While many thought global shipping bottlenecks would ease by mid-2022, a number of factors promise to extend supply chain pain into the near future.
In 2021, supply chain bottlenecks were mostly a function of record consumer demand for goods, according to a research note by RBC Capital Markets. In 2022, inefficient operations at major ports are being compounded by the war in Ukraine and COVID-19-related shutdowns in China.
Elevated Freight Costs, Lowered Ship Availability
RBC expects freight rates to remain elevated for a protracted period as Time of Turnaround (ToT) continues to rise and more ships are stuck in queue at a port.
“When ships are scarce, regardless if due to an increasing number of vessels queuing at a port, or due to true demand, prices see upward pressure. One fifth of the global container fleet is currently stuck in congestion at various ports,” the note read.
Camerican International Senior Director of Global Supply Chain Michael Murphy noted that schedule integrity with ocean carriers was “abysmal,” with less than 15% of ships currently on time. Overall, however, he noted that the port situation in the U.S. wasn’t substantially easing but port operators were better understanding it in the current moment.
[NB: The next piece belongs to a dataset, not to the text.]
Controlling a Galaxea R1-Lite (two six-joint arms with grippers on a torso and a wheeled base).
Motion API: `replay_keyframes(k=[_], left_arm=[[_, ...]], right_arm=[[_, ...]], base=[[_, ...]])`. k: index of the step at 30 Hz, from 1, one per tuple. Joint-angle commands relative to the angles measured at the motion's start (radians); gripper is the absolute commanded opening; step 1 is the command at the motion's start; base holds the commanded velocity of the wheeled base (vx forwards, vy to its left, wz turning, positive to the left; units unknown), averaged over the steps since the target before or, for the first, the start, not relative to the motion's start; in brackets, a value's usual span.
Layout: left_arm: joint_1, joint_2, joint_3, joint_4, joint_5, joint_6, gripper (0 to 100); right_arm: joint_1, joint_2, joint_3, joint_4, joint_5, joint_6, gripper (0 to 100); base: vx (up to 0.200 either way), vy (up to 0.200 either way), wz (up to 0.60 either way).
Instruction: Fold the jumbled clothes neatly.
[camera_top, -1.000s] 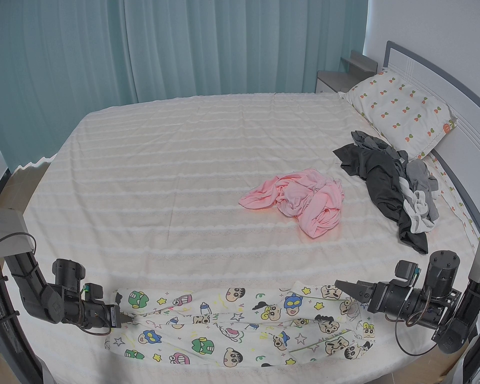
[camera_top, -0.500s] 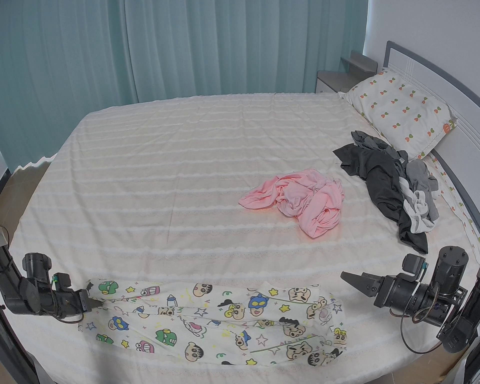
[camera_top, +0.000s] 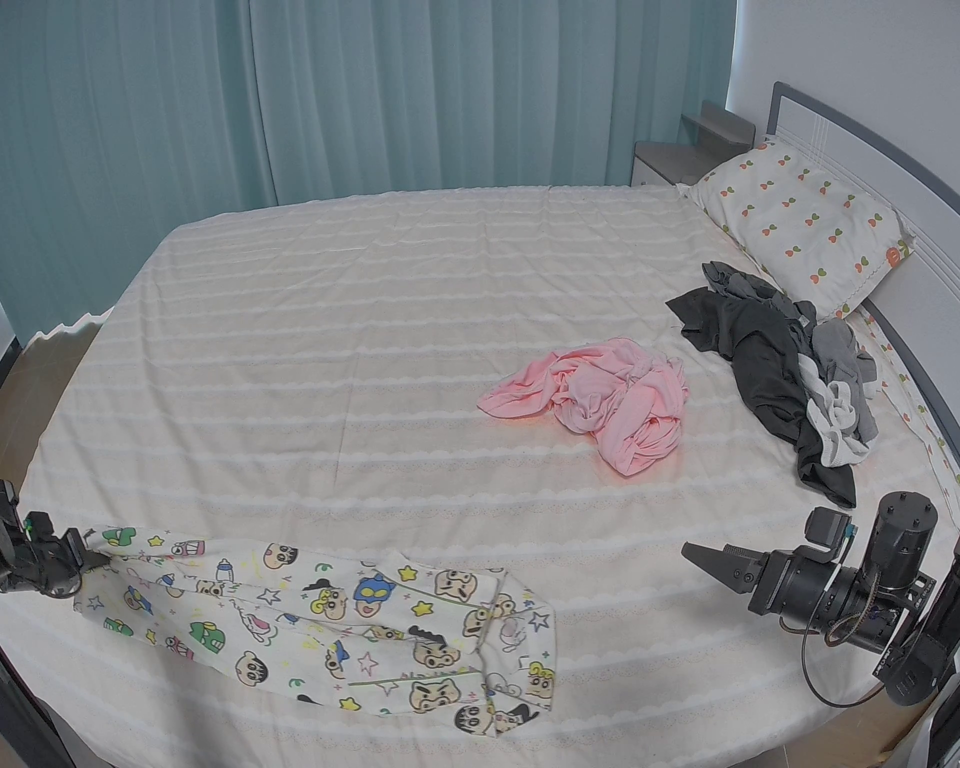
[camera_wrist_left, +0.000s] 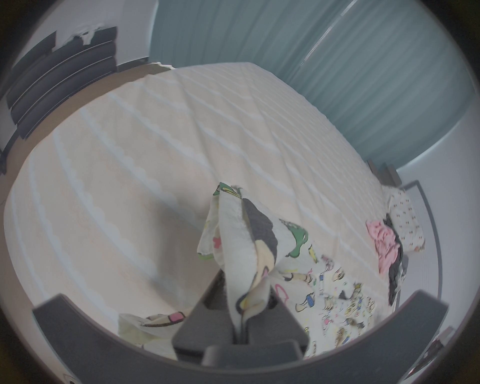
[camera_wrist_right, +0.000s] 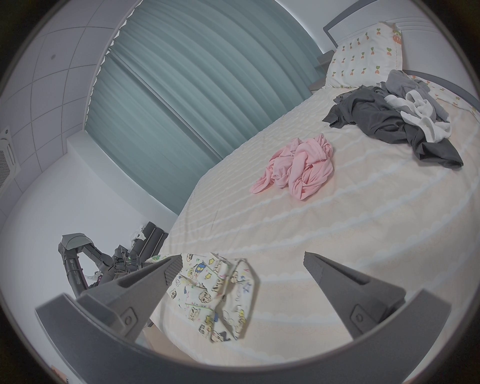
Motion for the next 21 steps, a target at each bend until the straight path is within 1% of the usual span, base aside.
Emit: replay_keyframes(k=[1, 2, 3, 5, 7, 11, 15, 19, 20, 21], left_arm=[[0.142, 0.019, -0.199, 0.148, -0.056, 0.001, 0], [0.17, 0.028, -0.258, 0.2, -0.079, -0.004, 0], [0.202, 0.039, -0.345, 0.297, -0.093, -0.004, 0], [0.206, 0.039, -0.419, 0.406, -0.097, 0.004, 0], [0.206, 0.031, -0.446, 0.459, -0.102, 0.006, 0], [0.206, -0.008, -0.426, 0.473, -0.102, 0.004, 0], [0.127, -0.087, -0.357, 0.475, -0.093, -0.004, 0], [-0.016, -0.222, -0.23, 0.473, -0.085, -0.004, 0], [-0.068, -0.262, -0.193, 0.472, -0.077, -0.004, 0], [-0.099, -0.286, -0.172, 0.472, -0.063, -0.005, 0]], right_arm=[[0.0, 0.007, 0.018, -0.009, 0.0, 0.0, 100], [0.0, 0.007, 0.018, -0.009, 0.0, 0.002, 100], [-0.003, 0.005, 0.018, -0.01, 0.0, 0.002, 100], [-0.009, 0.008, 0.018, -0.01, 0.003, 0.0, 100], [-0.01, 0.01, 0.018, -0.01, 0.009, 0.0, 100], [-0.012, 0.007, 0.018, -0.01, 0.013, 0.002, 100], [-0.02, 0.007, 0.018, -0.01, 0.014, 0.002, 100], [-0.021, 0.007, 0.018, -0.01, 0.014, 0.0, 100], [-0.021, 0.007, 0.018, -0.01, 0.014, 0.0, 100], [-0.021, 0.007, 0.018, -0.01, 0.014, 0.0, 100]], base=[[0.0, 0.0, 0.0], [0.0, 0.0, 0.0], [0.0, 0.0, 0.0], [0.0, 0.0, 0.0], [0.0, 0.0, 0.0], [0.0, 0.0, 0.0], [0.0, 0.0, 0.0], [0.0, 0.0, 0.0], [0.0, 0.0, 0.0], [0.0, 0.0, 0.0]])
China’s Backlog Due to COVID-19, Lunar New Year
As of May 3, RBC reported 344 ships awaiting berth at the Port of Shanghai. This 34% month-over-month jump has resulted in a 74-day journey from Chinese warehouse to U.S. warehouse on average, rising from the typical 37-day period.
Shanghai has been under a strict lockdown for a month due to a COVID-19 outbreak, with the city’s 25 million residents mostly restricted to their homes under the country’s “zero-COVID” policy, reported Reuters (May 2).
With the current backlog and shutdown orders expected to remain for the near future, an empty container shortage is being exacerbated, according to RBC.
“The ships and the containers must both be available at the right time and place to prevent cancelled bookings. This mismatch results in ships running below full container utilization, hence, more ships are required to move the same amount of freight,” read the RBC note.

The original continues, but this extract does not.